Head pose estimation is a challenging problem in itself due to the variability introduced by factors such as driver's identity and expression, cabin and outdoor illumination, etc. [12]. In fact, during the last decade there has been an increasing interest in developing methods to estimate head pose [13] for different applications such as security and surveillance systems [14], meeting rooms [15], intelligent wheelchair systems [16], and driving monitoring [1], [17]. In the particular case of driving performance, when drivers are paying attention to the road ahead, their facial direction is within approximately ±15° from the straight normal [18]. Thus, the yaw angle of the driver could contribute to determine if he/she perceives road elements such as traffic lights, roundabouts, crosswalks and the attention he/she devotes. Accordingly, in this paper we focus on the computation of such angle from still images. Such a method can be very useful as part of a multi-cue system [19], [20] for early detection of abnormal driving performance in common situations. For example, if the driver does not pay attention to the correct direction in a roundabout, or if he/she attends in a crosswalk but does not see a pedestrian crossing on, an advanced driver assistance system (ADAS) combining driving monitoring and exterior hazard assessment, can decide to elevate the warning level or even braking the car.
Murphy-Chutorian and Trivedi [13] divide head pose estimation methods in 8 categories. Three of them are regression methods, geometric methods and manifold embedding ones.
Regression methods apply a regression model on a training set in one or more directions (angles). The regression model usually is a non-linear one, such as, support vector regressors [21], sparse Bayesian regression [22] or neural networks [23]. One drawback of these methods is that they take into account the whole face image, so that its high dimensionality decreases the efficiency. In some cases, the dimensionality can be reduced, like when the face is well localized. Still, this high dimensionality makes not clear if an specific regression tool is capable of learning the proper curve modeling the directions arch.
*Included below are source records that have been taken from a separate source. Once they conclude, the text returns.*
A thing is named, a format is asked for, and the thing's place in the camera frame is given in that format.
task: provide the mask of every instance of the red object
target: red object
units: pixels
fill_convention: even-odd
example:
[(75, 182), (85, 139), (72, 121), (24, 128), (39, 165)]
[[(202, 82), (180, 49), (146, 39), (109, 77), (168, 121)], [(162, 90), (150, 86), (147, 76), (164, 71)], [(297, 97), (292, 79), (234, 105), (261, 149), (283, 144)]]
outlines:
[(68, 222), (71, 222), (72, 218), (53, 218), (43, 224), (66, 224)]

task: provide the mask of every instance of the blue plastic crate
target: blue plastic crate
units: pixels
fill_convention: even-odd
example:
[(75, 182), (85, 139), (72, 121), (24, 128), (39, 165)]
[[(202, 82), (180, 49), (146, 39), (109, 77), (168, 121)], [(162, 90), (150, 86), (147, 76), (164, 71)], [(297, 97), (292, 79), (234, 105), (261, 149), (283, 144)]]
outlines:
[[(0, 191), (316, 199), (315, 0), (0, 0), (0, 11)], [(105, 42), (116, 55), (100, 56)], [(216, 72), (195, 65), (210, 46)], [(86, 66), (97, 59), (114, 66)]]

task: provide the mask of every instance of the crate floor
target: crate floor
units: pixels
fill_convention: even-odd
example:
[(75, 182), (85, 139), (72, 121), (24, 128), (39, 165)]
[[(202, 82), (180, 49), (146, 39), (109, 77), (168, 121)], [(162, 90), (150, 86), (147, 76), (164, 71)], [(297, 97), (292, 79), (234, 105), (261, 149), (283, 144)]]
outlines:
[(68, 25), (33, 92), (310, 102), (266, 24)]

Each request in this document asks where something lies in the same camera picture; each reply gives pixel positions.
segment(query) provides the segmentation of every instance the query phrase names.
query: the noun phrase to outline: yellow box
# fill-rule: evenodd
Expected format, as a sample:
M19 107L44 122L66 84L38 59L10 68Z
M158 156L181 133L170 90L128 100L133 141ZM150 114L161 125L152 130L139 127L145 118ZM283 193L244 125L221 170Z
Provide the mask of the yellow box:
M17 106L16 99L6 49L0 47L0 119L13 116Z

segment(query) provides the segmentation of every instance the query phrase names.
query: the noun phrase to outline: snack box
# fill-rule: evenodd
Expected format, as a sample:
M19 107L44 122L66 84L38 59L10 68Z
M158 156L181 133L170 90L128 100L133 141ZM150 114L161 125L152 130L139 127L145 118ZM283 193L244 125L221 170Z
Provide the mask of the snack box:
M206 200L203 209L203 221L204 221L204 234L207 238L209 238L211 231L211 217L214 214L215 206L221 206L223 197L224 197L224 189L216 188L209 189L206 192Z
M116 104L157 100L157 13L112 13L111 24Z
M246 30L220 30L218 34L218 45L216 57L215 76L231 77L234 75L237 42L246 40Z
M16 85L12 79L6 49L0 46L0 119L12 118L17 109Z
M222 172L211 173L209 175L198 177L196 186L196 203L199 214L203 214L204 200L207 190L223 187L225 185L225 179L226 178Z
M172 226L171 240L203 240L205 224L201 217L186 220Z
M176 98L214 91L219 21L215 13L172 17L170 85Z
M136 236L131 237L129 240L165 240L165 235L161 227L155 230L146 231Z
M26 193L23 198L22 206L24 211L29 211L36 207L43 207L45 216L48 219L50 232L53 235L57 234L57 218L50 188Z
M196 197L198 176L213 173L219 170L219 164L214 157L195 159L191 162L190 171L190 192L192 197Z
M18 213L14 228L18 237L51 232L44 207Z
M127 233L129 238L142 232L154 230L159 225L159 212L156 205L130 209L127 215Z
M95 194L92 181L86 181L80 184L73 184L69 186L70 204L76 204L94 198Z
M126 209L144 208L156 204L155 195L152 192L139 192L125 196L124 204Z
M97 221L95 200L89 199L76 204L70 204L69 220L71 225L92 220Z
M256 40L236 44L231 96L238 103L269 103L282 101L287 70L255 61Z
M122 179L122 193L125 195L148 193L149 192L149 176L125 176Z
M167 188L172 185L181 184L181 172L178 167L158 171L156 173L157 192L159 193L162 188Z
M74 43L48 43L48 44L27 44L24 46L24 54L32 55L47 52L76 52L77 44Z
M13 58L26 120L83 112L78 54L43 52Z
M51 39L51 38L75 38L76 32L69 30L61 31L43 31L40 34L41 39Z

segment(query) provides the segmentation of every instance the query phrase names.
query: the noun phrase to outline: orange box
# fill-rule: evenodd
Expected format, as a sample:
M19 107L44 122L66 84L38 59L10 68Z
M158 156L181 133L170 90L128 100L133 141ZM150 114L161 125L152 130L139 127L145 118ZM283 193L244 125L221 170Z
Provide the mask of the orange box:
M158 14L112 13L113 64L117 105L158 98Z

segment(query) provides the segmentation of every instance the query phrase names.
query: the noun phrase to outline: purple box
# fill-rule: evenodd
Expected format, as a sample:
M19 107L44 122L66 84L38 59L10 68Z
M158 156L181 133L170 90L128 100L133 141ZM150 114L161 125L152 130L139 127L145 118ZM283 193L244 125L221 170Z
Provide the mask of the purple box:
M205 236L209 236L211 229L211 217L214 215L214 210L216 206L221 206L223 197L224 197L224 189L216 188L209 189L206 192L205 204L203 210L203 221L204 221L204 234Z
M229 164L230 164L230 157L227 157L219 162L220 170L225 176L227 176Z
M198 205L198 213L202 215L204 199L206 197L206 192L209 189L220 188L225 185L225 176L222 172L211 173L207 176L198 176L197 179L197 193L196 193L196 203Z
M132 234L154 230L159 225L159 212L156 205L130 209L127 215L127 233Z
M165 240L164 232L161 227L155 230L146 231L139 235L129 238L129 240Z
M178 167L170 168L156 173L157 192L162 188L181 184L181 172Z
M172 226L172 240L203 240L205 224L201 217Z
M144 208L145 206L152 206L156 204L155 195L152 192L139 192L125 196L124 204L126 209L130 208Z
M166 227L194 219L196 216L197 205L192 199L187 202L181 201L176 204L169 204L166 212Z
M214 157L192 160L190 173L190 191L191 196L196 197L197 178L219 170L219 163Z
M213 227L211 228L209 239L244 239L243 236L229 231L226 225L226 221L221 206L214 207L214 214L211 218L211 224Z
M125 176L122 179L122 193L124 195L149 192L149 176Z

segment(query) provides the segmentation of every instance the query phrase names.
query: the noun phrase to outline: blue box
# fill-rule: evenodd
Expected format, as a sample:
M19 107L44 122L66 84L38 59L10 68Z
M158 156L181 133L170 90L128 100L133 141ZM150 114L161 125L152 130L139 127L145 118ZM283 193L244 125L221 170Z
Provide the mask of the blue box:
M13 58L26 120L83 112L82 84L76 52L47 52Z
Geometric methods are an alternative to directly explode most influencing properties on human head pose estimation, which are usually based on human perception. These features can be divided on two types, those based on face appearance, such as, orientation information of head images [24], [25], skin color histogram [26] or facial contours [27], and those relying on a set of (usually 5–6) local facial keypoints [28]. In the first case, computational cost is still high, since they need to analyze the whole face image. In the second case, facial features detection needs to be highly precise and accurate. To overcome the limitations of a single category method, manifold embedding methods are usually combined with them, gaining in accuracy [12], [29], [30].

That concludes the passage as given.